### EXERCISE GOAL:
Examine the entries below, count the lines holding the string "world", and respond with the number only.

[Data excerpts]
--------
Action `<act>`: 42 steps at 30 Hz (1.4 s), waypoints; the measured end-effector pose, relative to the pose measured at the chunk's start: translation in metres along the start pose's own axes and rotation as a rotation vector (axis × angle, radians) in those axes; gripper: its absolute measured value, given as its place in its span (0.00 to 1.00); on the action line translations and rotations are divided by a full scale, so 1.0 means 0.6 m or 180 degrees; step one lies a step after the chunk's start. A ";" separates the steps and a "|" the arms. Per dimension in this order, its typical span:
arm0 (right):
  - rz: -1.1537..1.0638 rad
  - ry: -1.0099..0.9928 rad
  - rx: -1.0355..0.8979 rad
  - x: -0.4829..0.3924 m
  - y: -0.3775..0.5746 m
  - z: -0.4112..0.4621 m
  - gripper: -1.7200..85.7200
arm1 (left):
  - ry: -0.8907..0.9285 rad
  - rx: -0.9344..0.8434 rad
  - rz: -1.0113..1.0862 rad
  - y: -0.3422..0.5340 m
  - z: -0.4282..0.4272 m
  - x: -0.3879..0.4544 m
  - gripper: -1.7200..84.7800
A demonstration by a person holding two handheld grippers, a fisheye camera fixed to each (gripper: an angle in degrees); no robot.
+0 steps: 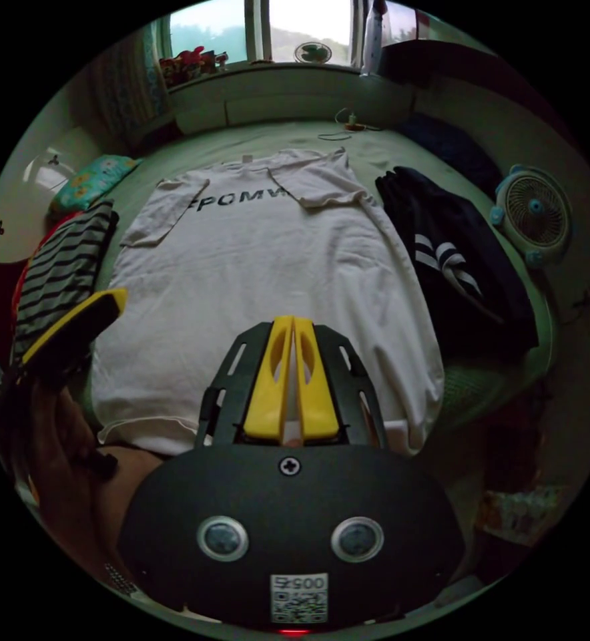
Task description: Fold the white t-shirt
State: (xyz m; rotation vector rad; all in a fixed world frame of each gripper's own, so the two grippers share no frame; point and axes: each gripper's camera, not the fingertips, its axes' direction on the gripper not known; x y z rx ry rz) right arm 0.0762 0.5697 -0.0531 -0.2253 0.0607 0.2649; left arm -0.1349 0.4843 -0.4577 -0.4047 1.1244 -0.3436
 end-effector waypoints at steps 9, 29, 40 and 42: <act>-0.0125 0.0021 -0.0022 -0.019 -0.014 0.023 0.01 | -0.0082 -0.0030 0.0133 -0.022 -0.001 0.023 0.01; -0.0232 0.0237 -0.0098 -0.041 -0.082 0.109 0.01 | -0.0033 -0.0148 0.0159 -0.160 0.013 0.017 0.01; -0.0269 0.0294 -0.0096 -0.032 -0.132 0.158 0.01 | 0.0199 -0.0143 -0.0149 -0.270 0.014 -0.022 0.01; -0.0282 0.0308 -0.0099 -0.030 -0.141 0.166 0.01 | 0.0169 -0.0134 -0.0078 -0.296 0.013 -0.021 0.01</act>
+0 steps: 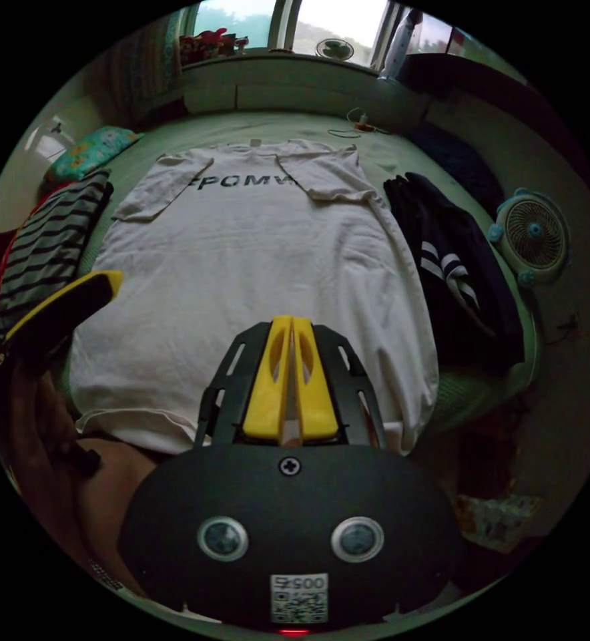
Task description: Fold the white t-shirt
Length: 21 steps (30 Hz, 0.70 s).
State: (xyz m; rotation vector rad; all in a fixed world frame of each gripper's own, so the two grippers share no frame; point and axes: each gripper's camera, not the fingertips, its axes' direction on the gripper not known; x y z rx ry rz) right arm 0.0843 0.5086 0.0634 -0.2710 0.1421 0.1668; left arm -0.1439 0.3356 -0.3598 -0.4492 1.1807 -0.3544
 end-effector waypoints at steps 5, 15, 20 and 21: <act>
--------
### ANSWER TO THE EXERCISE:
2